Harmanpreet Kaur: Rating 7: Verdict: Good
The hard-hitting middle-order batswoman showed the full scale and range of her batting might in the semi-final against Australia as she decimated the defending champions with an unbeaten knock of 171 runs, which is being hailed by many as the best seen in women's cricket ever. She scored two half-centuries also, including one in the final, but her efforts were not enough to take India to the title. Harmanpreet also picked up five wickets with her part-time off spin.
Being the vice-captain of the current team, Harmanpreet is expected to take over the reigns of the team, once Mithali Raj decides to hang her boots.
Deepti Sharma: Rating 8: Verdict: Very Good
A utility cricketer, the 19-year old is a captain's delight as she can bowl effective off-spin and is also a handy bat in the middle order. Deepti Sharma was India;s highest wicket-taker in the tournament with 12 scalps and also contributed with 219 runs, including two half-centuries. She is expected to be a key member of the team in the days to come
Veda Krishnamurthy: Rating 6: Verdict: Above Average
Krishnamurthy's USP is her ability to get quick runs and that was on display during her match-winning knock against New Zealand. The middle-order batswoman completely changed the complexion of the must-win game by scoring 70 runs in just 45 deliveries to help India set up a winning total and eventually qualify for the semi-finals. She didn't get anough opportunities to bat in the rest of the matches, and failed to deliver in the all important final. Another one for the future.
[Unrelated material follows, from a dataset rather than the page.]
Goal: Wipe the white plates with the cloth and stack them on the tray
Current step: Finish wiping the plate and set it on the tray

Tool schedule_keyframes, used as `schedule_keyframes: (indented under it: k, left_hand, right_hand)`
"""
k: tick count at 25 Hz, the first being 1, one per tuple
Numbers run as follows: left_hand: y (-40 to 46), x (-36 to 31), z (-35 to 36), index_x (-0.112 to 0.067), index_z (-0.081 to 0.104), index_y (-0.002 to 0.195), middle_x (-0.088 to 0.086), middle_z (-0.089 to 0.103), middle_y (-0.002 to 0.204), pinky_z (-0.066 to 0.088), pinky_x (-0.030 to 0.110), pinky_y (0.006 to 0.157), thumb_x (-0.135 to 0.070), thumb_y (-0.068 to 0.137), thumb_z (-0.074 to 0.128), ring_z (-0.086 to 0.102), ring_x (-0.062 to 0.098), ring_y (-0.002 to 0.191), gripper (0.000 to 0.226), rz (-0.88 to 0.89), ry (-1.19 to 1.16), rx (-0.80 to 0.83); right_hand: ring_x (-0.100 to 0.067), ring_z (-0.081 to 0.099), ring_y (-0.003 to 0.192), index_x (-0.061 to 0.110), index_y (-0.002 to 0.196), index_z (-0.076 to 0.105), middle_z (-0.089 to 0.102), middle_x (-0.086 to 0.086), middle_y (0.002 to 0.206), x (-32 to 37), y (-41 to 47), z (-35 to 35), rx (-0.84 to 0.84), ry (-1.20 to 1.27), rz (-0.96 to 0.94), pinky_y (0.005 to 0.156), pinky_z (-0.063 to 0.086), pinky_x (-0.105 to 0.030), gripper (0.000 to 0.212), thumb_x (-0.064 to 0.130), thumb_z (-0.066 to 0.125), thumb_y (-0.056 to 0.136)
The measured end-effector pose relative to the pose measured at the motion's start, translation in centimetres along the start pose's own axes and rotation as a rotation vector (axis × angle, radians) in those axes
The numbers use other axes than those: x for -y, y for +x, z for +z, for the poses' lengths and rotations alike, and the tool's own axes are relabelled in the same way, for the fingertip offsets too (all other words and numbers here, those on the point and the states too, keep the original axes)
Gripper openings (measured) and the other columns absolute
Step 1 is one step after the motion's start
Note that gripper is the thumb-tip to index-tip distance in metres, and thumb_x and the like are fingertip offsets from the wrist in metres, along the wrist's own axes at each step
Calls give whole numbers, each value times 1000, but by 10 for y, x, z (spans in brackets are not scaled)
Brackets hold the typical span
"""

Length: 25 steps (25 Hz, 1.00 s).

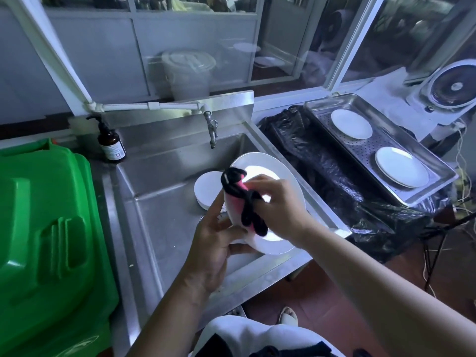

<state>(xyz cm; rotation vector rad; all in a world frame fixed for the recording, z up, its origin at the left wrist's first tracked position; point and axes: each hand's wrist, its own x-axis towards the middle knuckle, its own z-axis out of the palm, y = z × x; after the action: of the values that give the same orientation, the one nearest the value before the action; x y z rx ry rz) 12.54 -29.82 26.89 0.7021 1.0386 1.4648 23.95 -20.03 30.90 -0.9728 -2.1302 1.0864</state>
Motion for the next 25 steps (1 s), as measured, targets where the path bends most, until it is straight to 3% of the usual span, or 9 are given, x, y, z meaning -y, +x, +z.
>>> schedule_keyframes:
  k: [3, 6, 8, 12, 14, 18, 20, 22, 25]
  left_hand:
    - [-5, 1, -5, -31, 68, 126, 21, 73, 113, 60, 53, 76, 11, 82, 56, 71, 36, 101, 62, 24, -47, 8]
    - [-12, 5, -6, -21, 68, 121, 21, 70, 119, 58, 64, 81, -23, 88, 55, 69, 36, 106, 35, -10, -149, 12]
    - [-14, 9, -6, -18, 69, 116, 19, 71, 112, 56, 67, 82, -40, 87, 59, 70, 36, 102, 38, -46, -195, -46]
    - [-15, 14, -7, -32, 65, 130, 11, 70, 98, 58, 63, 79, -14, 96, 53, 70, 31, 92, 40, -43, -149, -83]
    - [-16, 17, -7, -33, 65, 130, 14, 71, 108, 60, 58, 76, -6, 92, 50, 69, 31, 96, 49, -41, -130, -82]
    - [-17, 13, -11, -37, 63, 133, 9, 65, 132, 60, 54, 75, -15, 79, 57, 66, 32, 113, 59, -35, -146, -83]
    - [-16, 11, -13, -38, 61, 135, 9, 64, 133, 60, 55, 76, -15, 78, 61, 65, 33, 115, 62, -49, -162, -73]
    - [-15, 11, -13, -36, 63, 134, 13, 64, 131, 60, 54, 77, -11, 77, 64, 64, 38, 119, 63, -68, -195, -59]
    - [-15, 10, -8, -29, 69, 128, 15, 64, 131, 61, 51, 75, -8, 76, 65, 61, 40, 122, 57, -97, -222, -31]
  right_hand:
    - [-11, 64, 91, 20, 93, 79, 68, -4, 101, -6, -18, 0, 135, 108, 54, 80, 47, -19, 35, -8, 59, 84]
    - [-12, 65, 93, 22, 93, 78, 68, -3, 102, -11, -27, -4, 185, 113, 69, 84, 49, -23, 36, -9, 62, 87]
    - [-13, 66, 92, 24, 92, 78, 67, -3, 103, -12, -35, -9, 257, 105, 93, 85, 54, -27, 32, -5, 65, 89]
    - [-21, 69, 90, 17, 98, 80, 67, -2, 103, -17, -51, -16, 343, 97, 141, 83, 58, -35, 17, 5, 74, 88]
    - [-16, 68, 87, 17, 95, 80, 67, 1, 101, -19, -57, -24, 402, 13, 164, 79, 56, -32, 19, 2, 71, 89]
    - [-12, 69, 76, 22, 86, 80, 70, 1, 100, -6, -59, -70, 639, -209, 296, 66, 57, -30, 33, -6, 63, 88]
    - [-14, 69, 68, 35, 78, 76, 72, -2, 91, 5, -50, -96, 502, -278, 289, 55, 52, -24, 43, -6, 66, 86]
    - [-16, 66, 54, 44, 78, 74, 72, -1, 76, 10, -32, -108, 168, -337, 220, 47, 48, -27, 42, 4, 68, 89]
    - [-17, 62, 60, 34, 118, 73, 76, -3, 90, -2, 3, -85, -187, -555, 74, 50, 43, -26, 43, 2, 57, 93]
Jhulan Goswami: Rating 7: Verdict: Good
The tall pacer has been the leader of India's bowling attack for years now and she was at her best yet again, bowling a very tight line and length. Jhulan picked up 10 wickets in the tournament, and bowled her heart out in the final to finish with figures of 3/23. Ar 34, her best years are behind her, but Jhulan can still play a key role in grooming the youngsters with her vast experience.
Poonam Yadav: Rating 7: Verdict: Good
Poonam Yadav's googlies and leg-breaks were a treat to watch as she bamboozled opponents with her guile, The diminutive player picked up 11 wickets in the tournament and finished as India's second most successful bowler. Her figures of 2/36 in the final were second best to that of Jhulan Goswami.
Needs to be more consistent with her lengths in the days to come and reduce the number of full-tosses.
Shikha Pandey: Rating 7: Verdict: Good
A spirited paceman, who opened the bowling alongside Jhulan Goswami in most matches, Pandey picked up 8 wickets in 7 matches and had a fairly consistent tournament. Could be looked at a possible replacement for Jhulan in the days to come. Has a poor outing in the final though as she gave away 53 runs in what was not a very high-scoring affair.
Ekta Bisht: Rating 5: Verdict: Average
The left-arm spinner produced a match-winning performance in the match against Pakistan as her five-wicket haul helped India defend a low total. Played only 6 matches and picked up 9 wickets. She was dropped from the playing XI after the loss to Australia in the league phase.
Rajeshwari Gayakwad: Rating 6: Verdict: Above Average
Gayakwad was included in the playing XI at the expense of Bisht and put in a match-winning performance almost immediately. She was the wrecker-in-chief, picking up a five-wicket haul in the virtual quarter-final against New Zealand. She finished with a total tally of 7 wickets in 3 matches, but her performances in both the semi-final and final were not up to the mark.
Mona Meshram and Mansi Joshi were also part of the squad but did not play a significant role, hence Cricketnext has decided not to include them in the rating.